Posta no Hospital Josina Machel, ela literalmente foi expulsa, tendo de ficar com a uma Congregaçáo de Irmãs (o nome foi omitido para salvaguardar sua privacidade). Estas, cheias de coragem, acolheram a menina, enquanto se encontrara uma saída. Responsáveis do Ministério da Educação tomaram conhecimento do tratamento dado à Suzana e reagiram, tendo chamado à pedra os fautores. A comunicação social foi crucial para que o caso fosse dvulgado e conhecido, levando às pessoas e instituições a tomar medidas, todas convergentes para ajudar a Suzana. 

 

 

Como que por um milagre,ajudada por tantas mãos, ela foi parar à caríssima Multiperfil, onde esteve internada durante mais de 10 dias, enquanto se esperava pelo resultado da Biópsia. Ninguém pagou um centavo. Deus bendiga estes valorosos médicos, que ultrapassaram o limite comum do tratamento indigno a que o pobre em Angola está votado. O resultado da biópsia revelou um cancro maligno, que já está a dilacerar seus tecidos há quase três anos. Foi como que o céu desabasse sobre todos os envolvidos no caso.

 

Ela voltou à Huíla. Veio sorridente, bonita, cheia de sorrisos e de tanta gratidão, por tantas mãos, visíveis e invisíveis, a terem ajudado a chegar tão distante. Instámos com ela, para que ao menos ficasse na sede municipal dos Gambos, a vila do Chiange, perto do Centro Municipal de Saúde. Mas ela estava irredutível. Preferia estar perto da mãe, dos parentes e junto dos Onohande, os espíritos ancestrais, a fim de encarar os próximos dias. 

 

Nos últimos dias, quando fomos levar as sementes de mandioca e batata-doce ao Fimo, ela estava recolhida na sua casota, mas muto fraca, a voz trêmula e quase inaudível. 

 

A úlcera tinha avançado tanto que já mal movia os maxilares. Mas lá estava ela, estóica como sempre, verdadeiramente mukuvale, upper lip stick, como se fala dos estoicismo dos ingleses.

 

Até que, rodeado da mãe, do tio Gabriel, aos 17 de ;Maio, expirou.

 

Fiquei como uma grande dor: ela queria tanto ver a sua única filhinha, a Savita, mas ao tempo de seu desiderato, o caminho estava enlameado pelas últimas enxurradas de Abril e a travessia era quase impssível.
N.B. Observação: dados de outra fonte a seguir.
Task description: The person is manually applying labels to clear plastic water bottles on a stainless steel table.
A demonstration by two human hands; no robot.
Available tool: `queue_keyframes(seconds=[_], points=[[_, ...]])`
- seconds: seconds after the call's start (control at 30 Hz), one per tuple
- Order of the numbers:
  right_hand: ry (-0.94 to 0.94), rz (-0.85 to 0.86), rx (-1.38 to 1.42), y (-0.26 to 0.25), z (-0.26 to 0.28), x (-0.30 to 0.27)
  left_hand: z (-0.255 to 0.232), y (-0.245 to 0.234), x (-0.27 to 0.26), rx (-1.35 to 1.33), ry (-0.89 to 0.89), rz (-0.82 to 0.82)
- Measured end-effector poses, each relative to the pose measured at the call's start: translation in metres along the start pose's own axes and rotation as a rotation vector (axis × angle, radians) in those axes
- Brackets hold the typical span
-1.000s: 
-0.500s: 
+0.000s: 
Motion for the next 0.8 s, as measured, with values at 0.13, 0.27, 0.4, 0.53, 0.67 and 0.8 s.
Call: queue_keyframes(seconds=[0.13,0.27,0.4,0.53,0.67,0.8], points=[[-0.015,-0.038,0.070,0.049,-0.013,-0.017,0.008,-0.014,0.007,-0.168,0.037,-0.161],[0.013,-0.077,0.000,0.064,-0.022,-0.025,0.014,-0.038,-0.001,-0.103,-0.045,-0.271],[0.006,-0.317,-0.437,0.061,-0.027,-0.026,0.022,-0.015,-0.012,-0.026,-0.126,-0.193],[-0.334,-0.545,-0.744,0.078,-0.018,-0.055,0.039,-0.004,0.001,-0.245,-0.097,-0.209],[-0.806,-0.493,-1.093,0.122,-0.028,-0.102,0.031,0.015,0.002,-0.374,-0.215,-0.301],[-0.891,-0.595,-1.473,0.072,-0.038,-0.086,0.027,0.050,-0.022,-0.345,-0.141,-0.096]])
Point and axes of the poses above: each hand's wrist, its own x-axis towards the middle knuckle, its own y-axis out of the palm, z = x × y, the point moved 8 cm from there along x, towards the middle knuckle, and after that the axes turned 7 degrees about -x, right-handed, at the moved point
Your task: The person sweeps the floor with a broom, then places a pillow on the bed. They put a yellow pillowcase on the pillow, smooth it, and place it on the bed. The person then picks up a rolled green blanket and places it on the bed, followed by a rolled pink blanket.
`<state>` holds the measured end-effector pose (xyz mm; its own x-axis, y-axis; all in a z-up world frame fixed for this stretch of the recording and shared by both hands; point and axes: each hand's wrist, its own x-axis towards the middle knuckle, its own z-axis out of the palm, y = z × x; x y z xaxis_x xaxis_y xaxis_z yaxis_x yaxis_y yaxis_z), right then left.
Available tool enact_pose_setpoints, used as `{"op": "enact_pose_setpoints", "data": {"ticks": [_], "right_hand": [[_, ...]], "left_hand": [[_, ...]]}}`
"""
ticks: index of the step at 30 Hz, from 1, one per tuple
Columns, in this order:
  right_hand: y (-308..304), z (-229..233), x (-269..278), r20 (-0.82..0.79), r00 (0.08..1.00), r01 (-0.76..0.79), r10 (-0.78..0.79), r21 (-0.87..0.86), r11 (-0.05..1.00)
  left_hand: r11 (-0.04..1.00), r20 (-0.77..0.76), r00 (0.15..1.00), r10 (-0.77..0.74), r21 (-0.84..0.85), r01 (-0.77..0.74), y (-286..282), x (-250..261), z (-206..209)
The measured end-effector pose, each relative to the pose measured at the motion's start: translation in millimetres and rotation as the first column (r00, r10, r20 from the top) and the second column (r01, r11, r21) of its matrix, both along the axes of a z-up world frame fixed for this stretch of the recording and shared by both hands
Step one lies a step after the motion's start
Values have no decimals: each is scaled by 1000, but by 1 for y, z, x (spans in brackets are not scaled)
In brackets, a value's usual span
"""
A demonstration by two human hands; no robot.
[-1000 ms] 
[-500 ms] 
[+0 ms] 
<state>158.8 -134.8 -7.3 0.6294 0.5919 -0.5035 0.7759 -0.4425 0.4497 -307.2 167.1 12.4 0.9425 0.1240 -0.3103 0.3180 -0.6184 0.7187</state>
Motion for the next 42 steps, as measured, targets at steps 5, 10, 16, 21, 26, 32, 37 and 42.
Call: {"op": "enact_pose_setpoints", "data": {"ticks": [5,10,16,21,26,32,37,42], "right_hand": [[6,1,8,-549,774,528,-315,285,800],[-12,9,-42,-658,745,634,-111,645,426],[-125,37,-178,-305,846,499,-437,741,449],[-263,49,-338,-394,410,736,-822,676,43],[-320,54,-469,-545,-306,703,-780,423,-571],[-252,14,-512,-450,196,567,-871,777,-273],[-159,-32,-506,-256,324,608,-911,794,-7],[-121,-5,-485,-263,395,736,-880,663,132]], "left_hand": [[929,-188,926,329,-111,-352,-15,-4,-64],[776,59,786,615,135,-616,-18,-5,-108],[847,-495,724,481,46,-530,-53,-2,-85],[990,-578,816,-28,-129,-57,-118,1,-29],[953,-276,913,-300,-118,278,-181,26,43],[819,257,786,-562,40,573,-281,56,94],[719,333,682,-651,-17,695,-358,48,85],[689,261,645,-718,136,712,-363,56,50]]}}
Nem sequer reclamou, sabendo dos empeclhos que tal acarretava.

 

Ela foi-se, preferiu vencer de uma vez por todas a barreira da dor que a dilacerava, apagando-se para sempre para este mundo e deixando o lastro lumnoso de sua passagem, através de um sorriso vívido: a sua única filhinha, a Savita de Fátima, a viver el Luanda com sua querida mamã adoptiva. Está tão bem adaptada a Luanda e à sua nova família, como que se a Providência, ao transplantar a árvore, desta para a eternidade, nos legasse esta lnda semente.

 

Gostaria de informar a todos quantos quiserem estar connosco, que em data a marcar, iremos ao Fimo prestar uma singela homenagem a esta heroína, vencedor da dor e da dscriminação, a Suzana Kathuñga. Paz à sua alma.